Items listed in a dataset:
- - -
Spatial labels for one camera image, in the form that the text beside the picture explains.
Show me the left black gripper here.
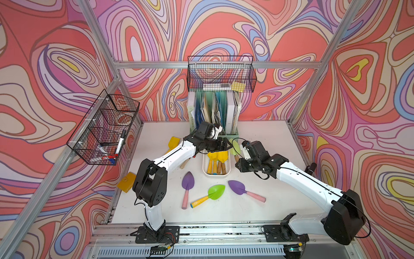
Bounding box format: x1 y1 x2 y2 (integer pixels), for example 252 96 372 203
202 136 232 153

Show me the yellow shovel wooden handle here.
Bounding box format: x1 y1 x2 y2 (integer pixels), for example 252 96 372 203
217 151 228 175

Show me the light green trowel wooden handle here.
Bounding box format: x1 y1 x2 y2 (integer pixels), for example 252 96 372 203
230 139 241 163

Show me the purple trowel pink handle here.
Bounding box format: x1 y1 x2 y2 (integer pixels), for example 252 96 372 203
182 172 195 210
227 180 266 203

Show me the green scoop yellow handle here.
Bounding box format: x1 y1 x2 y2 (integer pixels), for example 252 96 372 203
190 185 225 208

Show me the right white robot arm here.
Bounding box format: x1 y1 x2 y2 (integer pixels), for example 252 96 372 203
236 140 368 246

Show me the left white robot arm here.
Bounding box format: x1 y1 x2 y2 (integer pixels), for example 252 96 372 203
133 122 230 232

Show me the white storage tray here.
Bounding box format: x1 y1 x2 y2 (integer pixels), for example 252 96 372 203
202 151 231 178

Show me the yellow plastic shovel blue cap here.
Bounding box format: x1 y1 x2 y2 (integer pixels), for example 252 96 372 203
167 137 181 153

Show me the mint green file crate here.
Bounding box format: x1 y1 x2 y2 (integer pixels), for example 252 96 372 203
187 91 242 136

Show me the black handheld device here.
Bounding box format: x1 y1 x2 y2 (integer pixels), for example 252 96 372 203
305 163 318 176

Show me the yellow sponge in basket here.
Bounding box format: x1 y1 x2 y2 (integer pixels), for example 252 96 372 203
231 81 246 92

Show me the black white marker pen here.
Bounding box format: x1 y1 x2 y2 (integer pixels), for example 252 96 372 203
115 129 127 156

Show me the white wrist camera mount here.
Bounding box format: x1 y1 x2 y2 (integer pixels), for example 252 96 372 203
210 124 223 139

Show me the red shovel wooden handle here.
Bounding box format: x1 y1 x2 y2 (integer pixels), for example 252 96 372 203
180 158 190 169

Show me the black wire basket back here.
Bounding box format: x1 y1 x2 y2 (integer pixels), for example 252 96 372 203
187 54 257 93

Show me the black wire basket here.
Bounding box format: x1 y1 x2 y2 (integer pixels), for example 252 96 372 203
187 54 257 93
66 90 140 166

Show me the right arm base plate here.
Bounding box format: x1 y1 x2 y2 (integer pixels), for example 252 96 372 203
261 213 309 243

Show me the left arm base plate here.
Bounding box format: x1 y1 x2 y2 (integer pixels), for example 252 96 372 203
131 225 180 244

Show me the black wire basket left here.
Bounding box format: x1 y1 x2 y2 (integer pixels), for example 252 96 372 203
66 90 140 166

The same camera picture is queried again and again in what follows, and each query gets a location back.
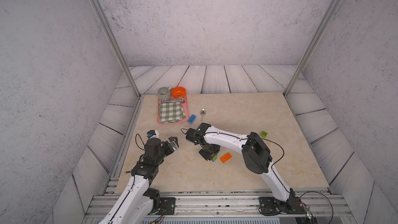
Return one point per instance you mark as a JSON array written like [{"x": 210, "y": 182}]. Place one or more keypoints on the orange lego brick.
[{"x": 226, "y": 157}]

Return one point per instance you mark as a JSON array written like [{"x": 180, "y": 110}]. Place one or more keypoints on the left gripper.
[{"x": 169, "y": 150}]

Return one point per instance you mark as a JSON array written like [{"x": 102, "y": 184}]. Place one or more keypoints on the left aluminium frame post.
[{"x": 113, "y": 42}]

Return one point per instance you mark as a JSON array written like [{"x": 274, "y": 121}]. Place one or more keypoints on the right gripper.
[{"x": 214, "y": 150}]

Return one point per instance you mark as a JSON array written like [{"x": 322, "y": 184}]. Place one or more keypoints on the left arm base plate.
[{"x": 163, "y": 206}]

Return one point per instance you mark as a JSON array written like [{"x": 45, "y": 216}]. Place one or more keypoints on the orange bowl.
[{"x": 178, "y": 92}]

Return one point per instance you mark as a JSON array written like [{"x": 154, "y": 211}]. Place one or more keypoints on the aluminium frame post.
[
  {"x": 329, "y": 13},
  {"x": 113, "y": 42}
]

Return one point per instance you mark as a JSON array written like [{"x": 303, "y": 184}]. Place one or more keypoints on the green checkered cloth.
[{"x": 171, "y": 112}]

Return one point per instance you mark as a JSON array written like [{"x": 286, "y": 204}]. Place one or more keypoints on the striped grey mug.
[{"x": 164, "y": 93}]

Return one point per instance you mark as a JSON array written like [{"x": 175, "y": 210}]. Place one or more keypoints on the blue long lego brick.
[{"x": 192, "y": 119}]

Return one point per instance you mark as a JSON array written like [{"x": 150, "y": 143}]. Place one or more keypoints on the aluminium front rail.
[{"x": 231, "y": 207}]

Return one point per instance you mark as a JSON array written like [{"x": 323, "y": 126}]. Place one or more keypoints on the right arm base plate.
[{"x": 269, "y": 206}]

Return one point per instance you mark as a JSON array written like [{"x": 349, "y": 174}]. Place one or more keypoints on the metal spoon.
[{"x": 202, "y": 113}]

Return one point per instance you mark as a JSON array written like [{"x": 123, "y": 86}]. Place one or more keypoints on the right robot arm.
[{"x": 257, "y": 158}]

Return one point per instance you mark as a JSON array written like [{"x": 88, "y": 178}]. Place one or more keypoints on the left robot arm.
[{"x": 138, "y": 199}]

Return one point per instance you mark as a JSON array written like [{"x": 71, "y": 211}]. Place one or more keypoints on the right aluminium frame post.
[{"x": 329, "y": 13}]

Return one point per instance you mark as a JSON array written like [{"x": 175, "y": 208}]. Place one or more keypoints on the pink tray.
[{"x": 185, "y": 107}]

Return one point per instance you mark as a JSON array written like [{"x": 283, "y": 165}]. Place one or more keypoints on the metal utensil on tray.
- - -
▶ **BRIEF**
The records above should be returned exactly, with only their pictures held back.

▶ **SOLUTION**
Spatial labels for one camera image, in the form that the text beside the picture explains.
Show me the left black gripper here.
Bounding box format: x1 y1 x2 y2 (integer pixels), for example 252 96 372 203
202 136 232 153

Show me the yellow shovel wooden handle here.
Bounding box format: x1 y1 x2 y2 (integer pixels), for example 252 96 372 203
217 151 228 175

Show me the light green trowel wooden handle here.
Bounding box format: x1 y1 x2 y2 (integer pixels), for example 252 96 372 203
230 139 241 163

Show me the purple trowel pink handle here.
Bounding box format: x1 y1 x2 y2 (integer pixels), for example 252 96 372 203
182 172 195 210
227 180 266 203

Show me the green scoop yellow handle here.
Bounding box format: x1 y1 x2 y2 (integer pixels), for example 252 96 372 203
190 185 225 208

Show me the right white robot arm here.
Bounding box format: x1 y1 x2 y2 (integer pixels), for example 252 96 372 203
236 140 368 246

Show me the left white robot arm here.
Bounding box format: x1 y1 x2 y2 (integer pixels), for example 252 96 372 203
133 122 230 232

Show me the white storage tray here.
Bounding box format: x1 y1 x2 y2 (integer pixels), for example 252 96 372 203
202 151 231 178

Show me the yellow plastic shovel blue cap here.
Bounding box format: x1 y1 x2 y2 (integer pixels), for example 252 96 372 203
167 137 181 153

Show me the mint green file crate here.
Bounding box format: x1 y1 x2 y2 (integer pixels), for example 252 96 372 203
187 91 242 136

Show me the black handheld device here.
Bounding box format: x1 y1 x2 y2 (integer pixels), for example 252 96 372 203
305 163 318 176

Show me the yellow sponge in basket here.
Bounding box format: x1 y1 x2 y2 (integer pixels), for example 252 96 372 203
231 81 246 92

Show me the black white marker pen here.
Bounding box format: x1 y1 x2 y2 (integer pixels), for example 252 96 372 203
115 129 127 156

Show me the white wrist camera mount here.
Bounding box format: x1 y1 x2 y2 (integer pixels), for example 252 96 372 203
210 124 223 139

Show me the red shovel wooden handle here.
Bounding box format: x1 y1 x2 y2 (integer pixels), for example 252 96 372 203
180 158 190 169

Show me the black wire basket back here.
Bounding box format: x1 y1 x2 y2 (integer pixels), for example 252 96 372 203
187 54 257 93

Show me the black wire basket here.
Bounding box format: x1 y1 x2 y2 (integer pixels), for example 252 96 372 203
187 54 257 93
66 90 140 166

Show me the right arm base plate here.
Bounding box format: x1 y1 x2 y2 (integer pixels), for example 252 96 372 203
261 213 309 243

Show me the left arm base plate here.
Bounding box format: x1 y1 x2 y2 (integer pixels), for example 252 96 372 203
131 225 180 244

Show me the black wire basket left here.
Bounding box format: x1 y1 x2 y2 (integer pixels), for example 252 96 372 203
66 90 140 166

The same camera picture is queried again and again in what follows, and each query gets a location back.
Return one point per instance you mark as a JSON array written like [{"x": 210, "y": 182}]. Place one or more keypoints on the orange lego brick.
[{"x": 226, "y": 157}]

Return one point per instance you mark as a JSON array written like [{"x": 180, "y": 110}]. Place one or more keypoints on the left gripper.
[{"x": 169, "y": 150}]

Return one point per instance you mark as a JSON array written like [{"x": 102, "y": 184}]. Place one or more keypoints on the left aluminium frame post.
[{"x": 113, "y": 42}]

Return one point per instance you mark as a JSON array written like [{"x": 274, "y": 121}]. Place one or more keypoints on the right gripper.
[{"x": 214, "y": 150}]

Return one point per instance you mark as a JSON array written like [{"x": 322, "y": 184}]. Place one or more keypoints on the left arm base plate.
[{"x": 163, "y": 206}]

Return one point per instance you mark as a JSON array written like [{"x": 45, "y": 216}]. Place one or more keypoints on the orange bowl.
[{"x": 178, "y": 92}]

Return one point per instance you mark as a JSON array written like [{"x": 154, "y": 211}]. Place one or more keypoints on the aluminium frame post.
[
  {"x": 329, "y": 13},
  {"x": 113, "y": 42}
]

Return one point per instance you mark as a JSON array written like [{"x": 303, "y": 184}]. Place one or more keypoints on the green checkered cloth.
[{"x": 171, "y": 112}]

Return one point per instance you mark as a JSON array written like [{"x": 286, "y": 204}]. Place one or more keypoints on the striped grey mug.
[{"x": 164, "y": 93}]

Return one point per instance you mark as a JSON array written like [{"x": 175, "y": 210}]. Place one or more keypoints on the blue long lego brick.
[{"x": 192, "y": 119}]

Return one point per instance you mark as a JSON array written like [{"x": 150, "y": 143}]. Place one or more keypoints on the aluminium front rail.
[{"x": 231, "y": 207}]

Return one point per instance you mark as a JSON array written like [{"x": 323, "y": 126}]. Place one or more keypoints on the right arm base plate.
[{"x": 269, "y": 206}]

Return one point per instance you mark as a JSON array written like [{"x": 349, "y": 174}]. Place one or more keypoints on the metal spoon.
[{"x": 202, "y": 113}]

Return one point per instance you mark as a JSON array written like [{"x": 123, "y": 86}]. Place one or more keypoints on the right robot arm.
[{"x": 257, "y": 158}]

Return one point per instance you mark as a JSON array written like [{"x": 88, "y": 178}]. Place one or more keypoints on the left robot arm.
[{"x": 138, "y": 199}]

Return one point per instance you mark as a JSON array written like [{"x": 71, "y": 211}]. Place one or more keypoints on the right aluminium frame post.
[{"x": 329, "y": 13}]

Return one point per instance you mark as a JSON array written like [{"x": 175, "y": 208}]. Place one or more keypoints on the pink tray.
[{"x": 185, "y": 107}]

Return one point per instance you mark as a JSON array written like [{"x": 283, "y": 165}]. Place one or more keypoints on the metal utensil on tray.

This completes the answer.